CEO of Farmcrowdy, Onyeka Akumah

Nigeria stands to move towards food security faster if agritech companies are given the necessary support, a former managing director of Bank of Industry has said.

Mr Rasheed Olaoluwa spoke on the occasion of the one year anniversary of Nigeria’s leading agritech company Farmcrowdy recently.

“Farmcrowdy has changed the lives of about 100 farmers. They’ve worked with and have the capacity to extend that impact to about 1 million farmers,” Olaoluwa, who himself has invested in the company, said.

He decried the omission of the agritech sector on the list of companies granted tax holidays due to their pioneer status. But he noted that agritech companies can and should still approach the government to be accommodated.

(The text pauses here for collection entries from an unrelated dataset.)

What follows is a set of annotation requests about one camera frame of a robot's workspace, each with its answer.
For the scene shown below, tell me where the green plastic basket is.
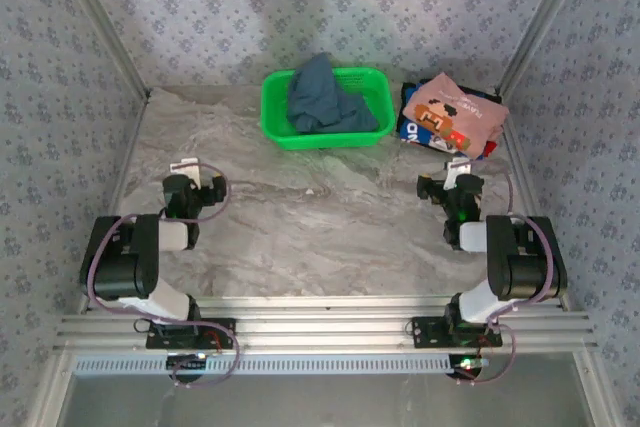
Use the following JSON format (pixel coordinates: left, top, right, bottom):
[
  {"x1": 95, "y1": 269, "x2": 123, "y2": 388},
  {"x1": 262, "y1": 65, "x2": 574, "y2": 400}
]
[{"x1": 261, "y1": 66, "x2": 396, "y2": 151}]

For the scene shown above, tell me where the plain blue t-shirt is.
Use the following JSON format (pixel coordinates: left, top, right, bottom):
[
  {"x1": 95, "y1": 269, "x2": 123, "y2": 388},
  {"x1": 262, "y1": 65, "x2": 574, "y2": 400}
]
[{"x1": 285, "y1": 52, "x2": 380, "y2": 135}]

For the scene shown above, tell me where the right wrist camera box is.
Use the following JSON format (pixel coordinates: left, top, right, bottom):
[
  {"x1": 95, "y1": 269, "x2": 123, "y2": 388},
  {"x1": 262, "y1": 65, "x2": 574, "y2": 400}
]
[{"x1": 417, "y1": 172, "x2": 446, "y2": 203}]

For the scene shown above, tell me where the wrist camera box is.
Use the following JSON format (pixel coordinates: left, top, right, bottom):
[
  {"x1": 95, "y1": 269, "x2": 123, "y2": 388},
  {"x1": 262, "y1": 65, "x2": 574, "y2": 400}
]
[
  {"x1": 205, "y1": 172, "x2": 227, "y2": 204},
  {"x1": 417, "y1": 172, "x2": 446, "y2": 203}
]

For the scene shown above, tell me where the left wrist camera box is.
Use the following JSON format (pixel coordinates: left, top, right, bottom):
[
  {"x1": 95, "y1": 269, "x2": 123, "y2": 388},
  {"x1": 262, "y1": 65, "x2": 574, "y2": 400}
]
[{"x1": 205, "y1": 172, "x2": 227, "y2": 204}]

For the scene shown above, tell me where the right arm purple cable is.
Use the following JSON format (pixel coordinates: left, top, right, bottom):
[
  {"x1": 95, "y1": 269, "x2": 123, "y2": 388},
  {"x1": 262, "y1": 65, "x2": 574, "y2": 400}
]
[{"x1": 457, "y1": 161, "x2": 566, "y2": 386}]

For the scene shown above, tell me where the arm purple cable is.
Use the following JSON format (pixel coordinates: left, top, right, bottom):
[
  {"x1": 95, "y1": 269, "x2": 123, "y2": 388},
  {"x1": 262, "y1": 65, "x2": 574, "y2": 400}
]
[
  {"x1": 457, "y1": 161, "x2": 566, "y2": 386},
  {"x1": 79, "y1": 164, "x2": 242, "y2": 389}
]

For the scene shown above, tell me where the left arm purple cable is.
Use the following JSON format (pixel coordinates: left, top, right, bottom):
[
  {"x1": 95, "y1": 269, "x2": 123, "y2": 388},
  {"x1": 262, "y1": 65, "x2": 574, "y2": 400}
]
[{"x1": 79, "y1": 164, "x2": 242, "y2": 389}]

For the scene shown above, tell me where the narrow aluminium rail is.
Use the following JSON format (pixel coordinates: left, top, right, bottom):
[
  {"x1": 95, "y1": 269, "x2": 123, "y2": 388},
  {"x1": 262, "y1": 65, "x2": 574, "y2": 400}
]
[{"x1": 87, "y1": 295, "x2": 564, "y2": 312}]

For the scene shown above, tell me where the aluminium corner post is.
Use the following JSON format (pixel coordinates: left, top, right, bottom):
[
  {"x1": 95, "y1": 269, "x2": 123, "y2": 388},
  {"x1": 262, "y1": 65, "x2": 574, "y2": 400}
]
[
  {"x1": 498, "y1": 0, "x2": 599, "y2": 96},
  {"x1": 52, "y1": 0, "x2": 152, "y2": 98}
]

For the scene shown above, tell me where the wide slotted aluminium rail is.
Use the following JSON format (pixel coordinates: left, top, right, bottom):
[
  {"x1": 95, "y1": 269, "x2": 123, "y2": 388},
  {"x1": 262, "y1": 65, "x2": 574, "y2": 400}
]
[{"x1": 52, "y1": 313, "x2": 600, "y2": 353}]

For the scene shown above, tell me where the grey slotted cable duct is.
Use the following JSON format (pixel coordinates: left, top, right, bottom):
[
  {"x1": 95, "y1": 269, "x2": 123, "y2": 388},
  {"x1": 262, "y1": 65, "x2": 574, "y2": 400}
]
[{"x1": 72, "y1": 352, "x2": 494, "y2": 377}]

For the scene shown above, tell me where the aluminium frame leg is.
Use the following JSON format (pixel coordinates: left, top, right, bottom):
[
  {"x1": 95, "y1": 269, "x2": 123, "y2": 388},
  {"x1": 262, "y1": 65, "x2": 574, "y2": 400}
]
[
  {"x1": 27, "y1": 351, "x2": 76, "y2": 427},
  {"x1": 572, "y1": 350, "x2": 619, "y2": 427}
]

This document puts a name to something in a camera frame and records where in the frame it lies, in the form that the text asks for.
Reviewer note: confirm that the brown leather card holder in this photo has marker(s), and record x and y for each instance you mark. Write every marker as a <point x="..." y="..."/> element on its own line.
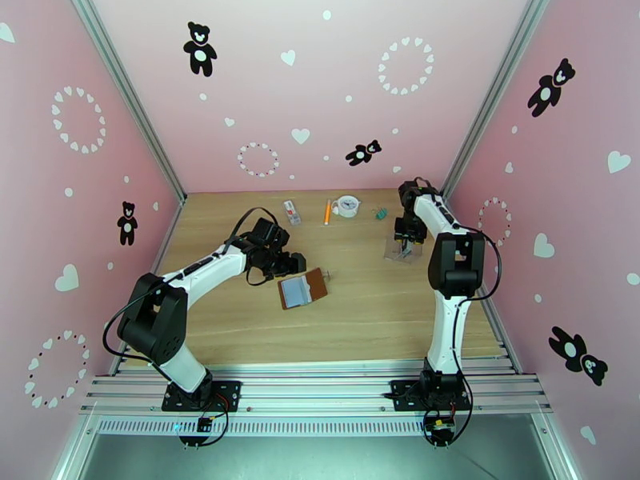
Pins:
<point x="317" y="286"/>

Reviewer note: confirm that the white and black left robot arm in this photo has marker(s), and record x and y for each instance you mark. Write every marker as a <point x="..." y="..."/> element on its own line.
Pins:
<point x="185" y="366"/>

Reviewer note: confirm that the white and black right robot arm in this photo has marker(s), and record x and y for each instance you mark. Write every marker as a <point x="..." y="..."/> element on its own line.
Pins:
<point x="445" y="333"/>

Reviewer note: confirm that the green binder clip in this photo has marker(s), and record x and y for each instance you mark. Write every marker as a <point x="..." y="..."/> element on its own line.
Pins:
<point x="382" y="213"/>

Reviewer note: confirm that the small white red tube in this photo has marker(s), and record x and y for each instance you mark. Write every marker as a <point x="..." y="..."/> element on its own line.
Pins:
<point x="291" y="212"/>

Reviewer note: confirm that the orange pencil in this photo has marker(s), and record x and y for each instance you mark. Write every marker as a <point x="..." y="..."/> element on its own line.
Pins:
<point x="327" y="213"/>

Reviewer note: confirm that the black circuit board yellow connector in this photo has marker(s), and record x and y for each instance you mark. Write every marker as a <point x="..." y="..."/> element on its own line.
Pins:
<point x="440" y="428"/>

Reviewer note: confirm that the perforated metal strip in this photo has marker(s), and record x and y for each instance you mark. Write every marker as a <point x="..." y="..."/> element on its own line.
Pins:
<point x="315" y="426"/>

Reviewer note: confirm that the small black circuit board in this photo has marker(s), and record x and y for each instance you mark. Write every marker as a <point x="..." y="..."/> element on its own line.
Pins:
<point x="205" y="424"/>

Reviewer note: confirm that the aluminium side rail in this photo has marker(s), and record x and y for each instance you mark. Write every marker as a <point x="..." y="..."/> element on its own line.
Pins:
<point x="502" y="343"/>
<point x="171" y="228"/>

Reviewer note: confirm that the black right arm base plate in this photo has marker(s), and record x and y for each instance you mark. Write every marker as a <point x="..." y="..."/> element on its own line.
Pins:
<point x="398" y="393"/>

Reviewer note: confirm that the aluminium rail bed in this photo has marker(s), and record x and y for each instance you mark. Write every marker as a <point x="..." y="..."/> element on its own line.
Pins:
<point x="315" y="388"/>

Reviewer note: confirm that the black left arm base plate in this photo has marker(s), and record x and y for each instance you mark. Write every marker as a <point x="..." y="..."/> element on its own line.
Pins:
<point x="230" y="393"/>

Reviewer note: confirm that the aluminium frame post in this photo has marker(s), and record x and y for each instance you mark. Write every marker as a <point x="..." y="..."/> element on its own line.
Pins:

“Even if the sector [agritech] has not been included in that policy, they should still make a move to get that incentive,” he said.

Since the launch of its website 12 months ago, Farmcrowdy has recorded close to 1,000 unique farm sponsors, aggregated a combined 4,000 acres of farmland in Nigeria for farming purpose and grown over 150,000 organic chickens to date. Having worked with close to 2,000 small-scale farmers in Nigeria already, the vast majority of Farmcrowdy sponsors are based in Nigeria, whilst 10% are located in the US and UK.

With the recent launch of its mobile app, the company said it was poised to take on more farm sponsors and thereby enhance its capacity to work with more farmers in more states. The app would also help Farmcrowdy provide real-time updates on the farms being sponsored.

“We have launched the Farmcrowdy app to provide an accessible, real-time platform for people on the go, who do not want to miss out on empowering their own communities,” said the co-founder and CEO of Farmcrowdy, Onyeka Akumah.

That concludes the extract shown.